Multidrop solutions should become the new norm, but home delivery should be available at a surcharge
All the while, Amazon, once merely a shipper of parcels, will increasingly behave more like a digital-native logistics provider. By 2028, Amazon is likely to fulfill 3.6 billion parcels (up from 1.4 billion today) in Germany. We estimate that Amazon itself will deliver half of these parcels (1.8 billion), with a subcontracted fleet of 20,000-32,000 vehicles.
So how can traditional delivery services remain competitive?

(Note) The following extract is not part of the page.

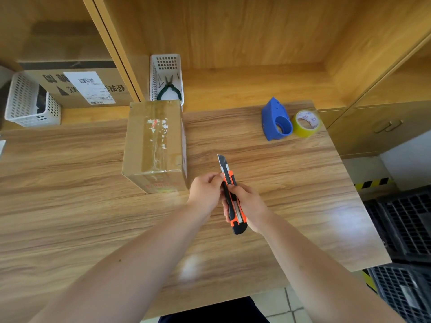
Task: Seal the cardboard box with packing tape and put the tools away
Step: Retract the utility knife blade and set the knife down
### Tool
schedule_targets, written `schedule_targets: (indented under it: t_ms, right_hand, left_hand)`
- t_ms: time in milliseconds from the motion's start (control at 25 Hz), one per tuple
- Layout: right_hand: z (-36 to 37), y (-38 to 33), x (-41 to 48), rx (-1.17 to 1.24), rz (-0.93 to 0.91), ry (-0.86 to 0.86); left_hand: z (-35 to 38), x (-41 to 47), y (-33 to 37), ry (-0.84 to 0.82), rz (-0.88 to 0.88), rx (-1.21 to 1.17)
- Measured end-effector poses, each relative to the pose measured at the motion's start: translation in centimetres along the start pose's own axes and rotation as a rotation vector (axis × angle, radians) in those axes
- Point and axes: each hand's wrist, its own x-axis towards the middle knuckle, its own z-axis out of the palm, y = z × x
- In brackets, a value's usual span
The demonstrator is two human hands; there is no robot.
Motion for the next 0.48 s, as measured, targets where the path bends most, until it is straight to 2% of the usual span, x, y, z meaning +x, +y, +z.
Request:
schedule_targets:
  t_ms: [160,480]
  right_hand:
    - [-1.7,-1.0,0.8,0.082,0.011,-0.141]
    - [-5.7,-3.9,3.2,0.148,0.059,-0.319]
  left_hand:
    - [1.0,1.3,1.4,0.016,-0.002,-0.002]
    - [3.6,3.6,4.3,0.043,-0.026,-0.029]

Rather than delivering one parcel to a customer’s door (single drop), parcel services will increasingly deliver multiple parcels to multidrop solutions, such as lockers and shops, within the last-mile range of destinations. While multidrop solutions should become the new norm, home delivery should be available at a surcharge. First-class customer convenience solutions (apps, notifications) are required to ensure customers will accept the surcharges. Some customers might also be willing to pay, say, €0.99 (US$1.10) for last quarter-mile delivery by a robot – a service already being tested by some logistics players. If 30% of parcels in Germany (three million packages in 2028) were to end their journey at multidrop solutions, that would save delivery services €1bn (US$1.1bn) per year.

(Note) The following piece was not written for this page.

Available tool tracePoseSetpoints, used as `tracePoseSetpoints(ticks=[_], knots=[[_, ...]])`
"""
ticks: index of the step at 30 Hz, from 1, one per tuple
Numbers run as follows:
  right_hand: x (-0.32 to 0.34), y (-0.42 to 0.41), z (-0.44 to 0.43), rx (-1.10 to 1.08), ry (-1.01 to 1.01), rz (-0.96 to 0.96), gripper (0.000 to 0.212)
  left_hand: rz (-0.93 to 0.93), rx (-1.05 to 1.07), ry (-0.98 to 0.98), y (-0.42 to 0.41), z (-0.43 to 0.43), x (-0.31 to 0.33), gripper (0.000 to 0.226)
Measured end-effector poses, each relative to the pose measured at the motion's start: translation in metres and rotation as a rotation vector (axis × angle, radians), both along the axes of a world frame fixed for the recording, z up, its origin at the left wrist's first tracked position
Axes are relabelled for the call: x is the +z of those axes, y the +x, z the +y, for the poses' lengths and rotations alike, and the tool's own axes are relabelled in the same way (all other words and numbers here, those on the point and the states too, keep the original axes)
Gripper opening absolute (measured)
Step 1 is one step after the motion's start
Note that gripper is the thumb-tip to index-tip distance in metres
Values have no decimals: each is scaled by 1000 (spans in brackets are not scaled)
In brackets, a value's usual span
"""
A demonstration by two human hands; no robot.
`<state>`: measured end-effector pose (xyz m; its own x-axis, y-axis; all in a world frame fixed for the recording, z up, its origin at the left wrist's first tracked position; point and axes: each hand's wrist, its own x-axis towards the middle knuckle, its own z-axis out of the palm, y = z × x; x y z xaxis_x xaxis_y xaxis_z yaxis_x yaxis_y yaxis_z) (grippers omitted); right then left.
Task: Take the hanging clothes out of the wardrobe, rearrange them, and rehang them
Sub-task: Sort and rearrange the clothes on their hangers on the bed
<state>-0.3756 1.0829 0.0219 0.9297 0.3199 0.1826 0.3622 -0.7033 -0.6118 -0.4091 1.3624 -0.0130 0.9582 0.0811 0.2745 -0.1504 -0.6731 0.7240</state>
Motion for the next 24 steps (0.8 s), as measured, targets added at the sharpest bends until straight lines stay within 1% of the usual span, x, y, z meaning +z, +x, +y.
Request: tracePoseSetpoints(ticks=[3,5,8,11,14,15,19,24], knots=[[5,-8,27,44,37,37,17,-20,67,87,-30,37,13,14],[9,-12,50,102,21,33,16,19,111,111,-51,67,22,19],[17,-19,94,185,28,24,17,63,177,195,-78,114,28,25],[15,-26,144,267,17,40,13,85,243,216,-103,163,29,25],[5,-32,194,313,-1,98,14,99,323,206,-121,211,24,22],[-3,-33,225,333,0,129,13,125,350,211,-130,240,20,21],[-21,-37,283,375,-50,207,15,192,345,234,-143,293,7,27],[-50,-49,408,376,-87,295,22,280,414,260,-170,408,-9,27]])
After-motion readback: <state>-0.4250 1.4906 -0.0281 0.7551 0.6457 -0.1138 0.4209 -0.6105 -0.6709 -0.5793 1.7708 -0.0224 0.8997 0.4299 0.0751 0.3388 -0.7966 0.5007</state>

FLEXIBLE DEPOT-AND-HUB COST STRUCTURE
Just as demand for last-mile drivers fluctuates during the week, so will the demand for sorting capacity. ‘Agile’ depots, where certain sections can be shut down or opened as needed, along with agile line-haul and routing schedules, where hubs are bypassed on heavy delivery days and used on slower days, are required. Applying these ideas at scale could reduce the addressable operational costs by up to 20%.
BREAKDOWN SALES AND OPERATIONAL SILOS
Machine-learning models are able to forecast daily demand per depot up to four weeks in advance with a small margin of error, even for peak days. With that data, the sales side of the business could incent retailers to offer midweek promotions, thus artificially creating a second delivery demand peak at the end of the week; sales could even differentiate last-mile pricing by day of week. Some customers might be willing to pay more for home delivery and others might agree to delay delivery for a lower fee. This could be a win-win for retailers and logistics providers.
Ultimately, operations-centric parcel services need to become even more consumer-centric. It’s time for parcel players to accelerate innovation in the battle to win over the customer.